Я встал со стула, направился к двери и все ждал, когда в спину настигнут сакраментальные слова: «Пока свободен…», но капитан промолчал, и я, чувствуя огромную легкость в ногах, вышел из осточертевшего кабинета, ожидая встретить конвой за дверью. Но в коридоре модуля не было никого. Протопал к выходу, вышел на улицу, увидел в курилке, расположенной неподалеку от одноэтажного фанерного здания штаба, всех своих ребят. Устало пошел к ним, с охотой прикурил новую сигарету из примятой пачки «Охотничьих», предложенной Шохратом. Молча сидел на горячей скамейке, смотрел на парней. Лиса безучастно перекидывал из угла в угол рта спичку, Малец вертел в руках стреляную гильзу от «ДШК», Шохрат привалился спиной к одному из четырех столбиков, на которых крепилась крыша курилки, закрыл глаза, сложил руки на груди и что-то потихоньку замурлыкал.
– Ну, вот, мужики, вроде бы отпустили, – неуверенно заговорил я. – Свобода!

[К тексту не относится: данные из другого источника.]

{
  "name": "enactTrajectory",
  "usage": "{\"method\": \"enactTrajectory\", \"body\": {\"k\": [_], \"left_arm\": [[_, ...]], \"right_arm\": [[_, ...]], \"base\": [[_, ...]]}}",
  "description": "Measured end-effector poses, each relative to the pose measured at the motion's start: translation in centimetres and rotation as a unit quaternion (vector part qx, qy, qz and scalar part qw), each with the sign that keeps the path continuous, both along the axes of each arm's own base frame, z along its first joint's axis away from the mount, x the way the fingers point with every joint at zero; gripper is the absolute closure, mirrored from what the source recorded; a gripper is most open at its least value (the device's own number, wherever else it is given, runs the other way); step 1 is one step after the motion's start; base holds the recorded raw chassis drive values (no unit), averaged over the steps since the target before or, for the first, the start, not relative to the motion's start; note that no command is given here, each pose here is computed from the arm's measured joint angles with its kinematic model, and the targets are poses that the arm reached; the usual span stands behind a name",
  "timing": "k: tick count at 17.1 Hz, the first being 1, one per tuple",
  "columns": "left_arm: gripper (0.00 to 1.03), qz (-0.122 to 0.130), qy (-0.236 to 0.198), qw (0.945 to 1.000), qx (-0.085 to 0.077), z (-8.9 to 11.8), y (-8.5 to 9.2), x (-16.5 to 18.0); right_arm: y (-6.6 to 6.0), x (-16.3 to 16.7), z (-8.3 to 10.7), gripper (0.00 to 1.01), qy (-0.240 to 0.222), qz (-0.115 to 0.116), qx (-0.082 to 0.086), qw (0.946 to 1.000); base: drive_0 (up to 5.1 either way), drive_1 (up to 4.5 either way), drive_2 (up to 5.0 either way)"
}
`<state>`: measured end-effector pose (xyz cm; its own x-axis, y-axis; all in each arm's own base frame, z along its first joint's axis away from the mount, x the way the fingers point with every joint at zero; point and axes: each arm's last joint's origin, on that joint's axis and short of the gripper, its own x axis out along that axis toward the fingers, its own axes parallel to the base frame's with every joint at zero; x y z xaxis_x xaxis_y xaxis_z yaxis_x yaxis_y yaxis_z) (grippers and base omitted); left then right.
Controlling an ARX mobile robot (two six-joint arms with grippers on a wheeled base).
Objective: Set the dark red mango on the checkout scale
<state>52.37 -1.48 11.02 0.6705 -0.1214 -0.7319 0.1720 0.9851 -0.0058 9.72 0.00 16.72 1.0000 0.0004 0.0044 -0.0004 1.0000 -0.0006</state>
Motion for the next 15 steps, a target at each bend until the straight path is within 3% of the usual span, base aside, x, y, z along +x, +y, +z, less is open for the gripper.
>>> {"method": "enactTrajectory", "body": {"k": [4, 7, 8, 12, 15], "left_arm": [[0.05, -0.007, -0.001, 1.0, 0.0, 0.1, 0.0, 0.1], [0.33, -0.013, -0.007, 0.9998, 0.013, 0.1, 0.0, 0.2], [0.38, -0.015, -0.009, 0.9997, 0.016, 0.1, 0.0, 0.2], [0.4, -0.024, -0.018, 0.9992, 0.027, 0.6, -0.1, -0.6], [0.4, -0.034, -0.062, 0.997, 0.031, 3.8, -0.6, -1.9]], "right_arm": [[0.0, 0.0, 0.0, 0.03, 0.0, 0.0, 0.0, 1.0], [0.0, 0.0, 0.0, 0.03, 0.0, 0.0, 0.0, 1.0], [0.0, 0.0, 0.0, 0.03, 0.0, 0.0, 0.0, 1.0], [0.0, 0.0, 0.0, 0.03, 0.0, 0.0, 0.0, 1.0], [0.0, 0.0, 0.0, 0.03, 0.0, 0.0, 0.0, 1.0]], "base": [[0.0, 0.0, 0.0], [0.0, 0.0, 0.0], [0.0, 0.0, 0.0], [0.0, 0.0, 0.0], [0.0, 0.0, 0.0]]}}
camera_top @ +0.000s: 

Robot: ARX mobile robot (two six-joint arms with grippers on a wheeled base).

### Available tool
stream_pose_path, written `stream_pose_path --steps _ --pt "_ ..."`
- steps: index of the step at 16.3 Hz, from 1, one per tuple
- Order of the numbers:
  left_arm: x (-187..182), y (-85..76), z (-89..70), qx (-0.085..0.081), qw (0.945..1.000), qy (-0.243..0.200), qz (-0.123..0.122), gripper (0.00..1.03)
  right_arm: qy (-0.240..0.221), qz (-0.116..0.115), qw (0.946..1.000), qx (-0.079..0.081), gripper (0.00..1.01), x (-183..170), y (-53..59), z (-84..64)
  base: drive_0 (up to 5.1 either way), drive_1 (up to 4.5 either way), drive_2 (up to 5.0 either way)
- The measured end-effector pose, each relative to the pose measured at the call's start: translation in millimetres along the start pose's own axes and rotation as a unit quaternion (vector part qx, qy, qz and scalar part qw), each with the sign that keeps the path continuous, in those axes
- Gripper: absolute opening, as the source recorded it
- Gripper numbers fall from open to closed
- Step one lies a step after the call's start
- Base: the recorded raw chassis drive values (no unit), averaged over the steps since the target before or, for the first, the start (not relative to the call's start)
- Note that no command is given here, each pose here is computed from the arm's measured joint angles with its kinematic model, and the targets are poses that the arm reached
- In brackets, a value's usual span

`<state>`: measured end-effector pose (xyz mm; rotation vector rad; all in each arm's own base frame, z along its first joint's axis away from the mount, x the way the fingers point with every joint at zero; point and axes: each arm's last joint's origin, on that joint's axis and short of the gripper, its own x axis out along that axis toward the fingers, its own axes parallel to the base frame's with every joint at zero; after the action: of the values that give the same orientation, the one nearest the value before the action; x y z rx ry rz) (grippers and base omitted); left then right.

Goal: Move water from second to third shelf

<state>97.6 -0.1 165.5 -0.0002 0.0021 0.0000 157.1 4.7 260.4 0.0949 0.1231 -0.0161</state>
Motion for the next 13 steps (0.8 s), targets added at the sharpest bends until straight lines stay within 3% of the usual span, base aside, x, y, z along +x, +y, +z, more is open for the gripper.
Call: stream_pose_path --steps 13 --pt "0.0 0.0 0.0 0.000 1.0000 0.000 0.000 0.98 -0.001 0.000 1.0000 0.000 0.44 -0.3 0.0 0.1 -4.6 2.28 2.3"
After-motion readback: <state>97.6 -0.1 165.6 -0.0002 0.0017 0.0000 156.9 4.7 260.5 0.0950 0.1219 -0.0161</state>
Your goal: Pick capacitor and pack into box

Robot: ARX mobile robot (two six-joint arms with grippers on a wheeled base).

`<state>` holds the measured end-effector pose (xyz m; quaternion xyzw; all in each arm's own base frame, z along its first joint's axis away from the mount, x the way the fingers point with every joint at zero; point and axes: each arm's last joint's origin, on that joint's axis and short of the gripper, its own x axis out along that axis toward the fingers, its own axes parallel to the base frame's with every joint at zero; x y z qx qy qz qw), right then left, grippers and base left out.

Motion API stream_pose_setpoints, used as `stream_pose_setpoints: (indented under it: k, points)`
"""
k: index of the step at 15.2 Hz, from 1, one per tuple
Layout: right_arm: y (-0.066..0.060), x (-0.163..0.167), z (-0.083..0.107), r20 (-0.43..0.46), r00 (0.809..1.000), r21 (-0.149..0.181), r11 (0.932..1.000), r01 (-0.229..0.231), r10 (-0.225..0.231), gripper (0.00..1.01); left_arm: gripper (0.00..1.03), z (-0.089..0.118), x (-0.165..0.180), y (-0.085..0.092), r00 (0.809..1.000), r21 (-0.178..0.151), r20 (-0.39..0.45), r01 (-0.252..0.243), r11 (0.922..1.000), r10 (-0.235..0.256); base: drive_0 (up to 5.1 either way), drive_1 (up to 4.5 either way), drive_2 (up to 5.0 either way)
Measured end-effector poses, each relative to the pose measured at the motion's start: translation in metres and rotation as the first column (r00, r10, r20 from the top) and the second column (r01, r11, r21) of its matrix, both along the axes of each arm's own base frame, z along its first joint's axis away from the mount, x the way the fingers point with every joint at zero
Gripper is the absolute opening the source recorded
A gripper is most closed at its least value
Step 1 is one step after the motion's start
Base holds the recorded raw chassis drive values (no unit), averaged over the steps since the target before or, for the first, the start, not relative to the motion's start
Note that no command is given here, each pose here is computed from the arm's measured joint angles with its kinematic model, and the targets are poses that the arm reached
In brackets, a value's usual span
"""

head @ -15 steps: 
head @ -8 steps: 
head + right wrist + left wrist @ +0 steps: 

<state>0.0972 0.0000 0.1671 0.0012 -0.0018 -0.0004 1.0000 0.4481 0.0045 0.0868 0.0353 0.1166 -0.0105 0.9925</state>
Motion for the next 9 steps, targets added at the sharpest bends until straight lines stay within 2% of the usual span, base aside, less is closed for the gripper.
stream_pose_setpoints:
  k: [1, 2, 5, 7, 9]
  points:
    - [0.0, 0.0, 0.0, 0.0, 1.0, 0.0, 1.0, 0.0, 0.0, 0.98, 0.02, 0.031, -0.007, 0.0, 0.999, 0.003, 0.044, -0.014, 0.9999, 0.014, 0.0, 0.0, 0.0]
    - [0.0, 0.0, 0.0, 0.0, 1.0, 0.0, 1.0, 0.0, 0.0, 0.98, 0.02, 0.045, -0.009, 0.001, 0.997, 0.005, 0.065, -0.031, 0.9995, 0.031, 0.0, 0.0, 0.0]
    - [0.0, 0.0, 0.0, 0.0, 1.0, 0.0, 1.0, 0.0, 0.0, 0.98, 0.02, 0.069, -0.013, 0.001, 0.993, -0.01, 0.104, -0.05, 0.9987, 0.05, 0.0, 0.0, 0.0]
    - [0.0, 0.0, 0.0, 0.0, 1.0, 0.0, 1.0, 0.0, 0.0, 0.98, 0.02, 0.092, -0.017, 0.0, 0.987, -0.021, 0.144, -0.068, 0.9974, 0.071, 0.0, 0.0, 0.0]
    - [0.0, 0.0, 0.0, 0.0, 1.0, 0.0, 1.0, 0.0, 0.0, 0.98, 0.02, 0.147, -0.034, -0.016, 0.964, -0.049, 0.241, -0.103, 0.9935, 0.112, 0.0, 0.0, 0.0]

Лиса широко заулыбался, сунул ладонь для пожатия. Леха тоже обрадованно закивал. Шохрат подмигнул черным глазом, дурашливо завопил, подражая Градскому:
– За-гу-за-гу-за-гу-лял, загулял пар-ниш-ка, па-рень мо-ло-дой, моло-до-о-о-ой…
И так стало тепло на душе, так действительно захотелось загулять, стряхнуть, смыть с себя пот арестанта, неизвестность ожидания, скуку и липкость допросов, что аж в носу защипало, как когда-то давным-давно, в детстве, когда от бессмысленной и злой обиды хотелось зареветь, уткнуться в мамины колени, выплакаться и в их тепле забыть об огорчениях.